Scott started off by describing comic’s form. This included defining a few foundational qualities: moment, frame, image, word, flow. He demonstrated through example of how the pace can be slowed down to focus on the little moments within a story or how the focus (frame) can be pulled back to show the whole setting. He implied that word and pictures are equally important, they both work to tell the story. In further delving into comic’s form he showed us examples from European and Japanese comic books and contrasted them to US comics books. There are some very distinct differences, but US comics books are being influenced by the Europeans and especially the Japanese. European comic books tend to have detailed environments, the background becomes an important part of the story. They strive to create worlds, a more holistic and detailed experience. Where as the Japanese is much more immersive, in that you focus on the characters, the mundane aspects of the story and even the silent moments. Also,the Japanese use archetypes to distinguish the characters in the stories.
Scott called comics the raw form of expression and in the US there are four camps that a comic artist might fall into: Beauty (visual mastery of the craft; form over content), Form (tinkerer, but loyal to the form–the medium; willing take it a part and put it back together), Content (story comes first) and Truth (honest and created for recreation or fun). McCloud says he falls into the form camp. He is a scientist of comics and is concerned with its essential character. If I applied this to UxD, then I think I would also fall into the Form camp as well.
He finished off with talking about making comics for the web. Scott mentioned comics temporal map and how they show time as the story unfolds. Another interesting thing is how he described comics evolution and his concept of durable mutation; form survives without compromising its identity. He spent some time talking about the non-spatial aspect of putting comics on the paper. Comics as we know it today is defined by the constraints of the shape it’s presented on: paper. Early comics have been placed on columns by the Romans, on tapestries and on walls as seen in ancient Egypt. Mostly comics were depicted in a single unbroken line, which is very different from the form we see today.
On the web comics can form various shapes. You need to view the screen not as a constraint but as a window that can move, creating an unlimited canvas. Astutely, Scott compared this with Jeff Han's work and Microsoft’s Surface. The most intriguing example he showed us is this: http://www.e-merl.com/pocom.htm (also thought this would make an awesome site map and be sure to check out the rest in the hyper-comic section). This is nothing new, Jef Raskin described an interface like this in the Humane Interface (ZoomWorld), but one has to wonder if this is truly the way of the future, especially with the continual acceptance and push towards multi-touch interface. It’s amazing when you remove the form from it’s constraints or even predetermined shape–invariably you create something new and different: a durable mutation, possibly.
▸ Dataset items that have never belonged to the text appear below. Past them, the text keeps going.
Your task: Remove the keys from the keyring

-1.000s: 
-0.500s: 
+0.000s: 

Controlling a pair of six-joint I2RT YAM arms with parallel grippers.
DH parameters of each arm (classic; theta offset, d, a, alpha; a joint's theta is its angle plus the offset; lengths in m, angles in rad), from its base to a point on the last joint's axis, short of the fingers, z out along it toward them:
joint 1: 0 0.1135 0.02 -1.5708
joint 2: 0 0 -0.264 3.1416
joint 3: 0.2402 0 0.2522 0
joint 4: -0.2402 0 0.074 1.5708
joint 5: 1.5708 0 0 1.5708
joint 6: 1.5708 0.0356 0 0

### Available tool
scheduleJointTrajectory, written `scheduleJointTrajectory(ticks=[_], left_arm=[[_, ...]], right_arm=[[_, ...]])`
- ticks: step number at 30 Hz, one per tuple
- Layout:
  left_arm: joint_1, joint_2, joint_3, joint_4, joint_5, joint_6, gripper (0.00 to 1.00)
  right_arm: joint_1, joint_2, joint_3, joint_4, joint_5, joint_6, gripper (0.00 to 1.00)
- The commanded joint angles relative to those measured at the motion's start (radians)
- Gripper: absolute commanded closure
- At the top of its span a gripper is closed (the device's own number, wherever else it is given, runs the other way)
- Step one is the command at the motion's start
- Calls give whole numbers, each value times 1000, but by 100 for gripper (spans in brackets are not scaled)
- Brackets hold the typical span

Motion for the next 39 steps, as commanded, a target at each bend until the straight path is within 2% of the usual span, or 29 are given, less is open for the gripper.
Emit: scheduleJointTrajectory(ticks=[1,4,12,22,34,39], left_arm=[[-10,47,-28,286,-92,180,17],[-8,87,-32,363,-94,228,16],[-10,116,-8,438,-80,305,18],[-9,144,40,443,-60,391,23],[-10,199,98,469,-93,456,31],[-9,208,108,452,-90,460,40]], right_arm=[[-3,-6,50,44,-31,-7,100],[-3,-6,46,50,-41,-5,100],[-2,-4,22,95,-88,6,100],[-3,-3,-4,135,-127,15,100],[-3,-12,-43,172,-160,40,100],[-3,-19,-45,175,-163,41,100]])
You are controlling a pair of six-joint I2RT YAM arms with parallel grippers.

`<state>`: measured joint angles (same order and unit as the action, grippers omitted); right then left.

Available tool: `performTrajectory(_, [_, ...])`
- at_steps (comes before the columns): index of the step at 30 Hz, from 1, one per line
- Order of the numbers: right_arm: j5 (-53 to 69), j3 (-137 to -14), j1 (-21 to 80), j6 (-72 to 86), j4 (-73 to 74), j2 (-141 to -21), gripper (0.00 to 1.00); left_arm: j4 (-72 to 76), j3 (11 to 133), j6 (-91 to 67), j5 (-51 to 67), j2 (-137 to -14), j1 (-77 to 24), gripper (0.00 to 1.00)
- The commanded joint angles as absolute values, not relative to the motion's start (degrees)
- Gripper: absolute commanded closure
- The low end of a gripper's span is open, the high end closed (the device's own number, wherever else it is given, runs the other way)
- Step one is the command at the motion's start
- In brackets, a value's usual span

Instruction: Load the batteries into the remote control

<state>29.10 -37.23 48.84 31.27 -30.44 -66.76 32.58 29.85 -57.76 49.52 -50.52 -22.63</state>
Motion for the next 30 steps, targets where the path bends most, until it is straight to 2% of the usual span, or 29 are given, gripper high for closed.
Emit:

Finally, Scott wrapped up with talking about stories. He told us that desire make a story run. Stories have to do with the characters always trying to get something or go somewhere. They are a journey of desire. A story begins at the birth of a desire and concludes with either fulfillment or not. I was floored by this, and it was too uncanny at the parallels that can be extracted, namely: story telling is akin to design an experience or even more tangible an interaction.
When I finish up my usual stacks of books lying around, I’m going to have to run out and grab Making Experiences...uh, meant to write Making Comics!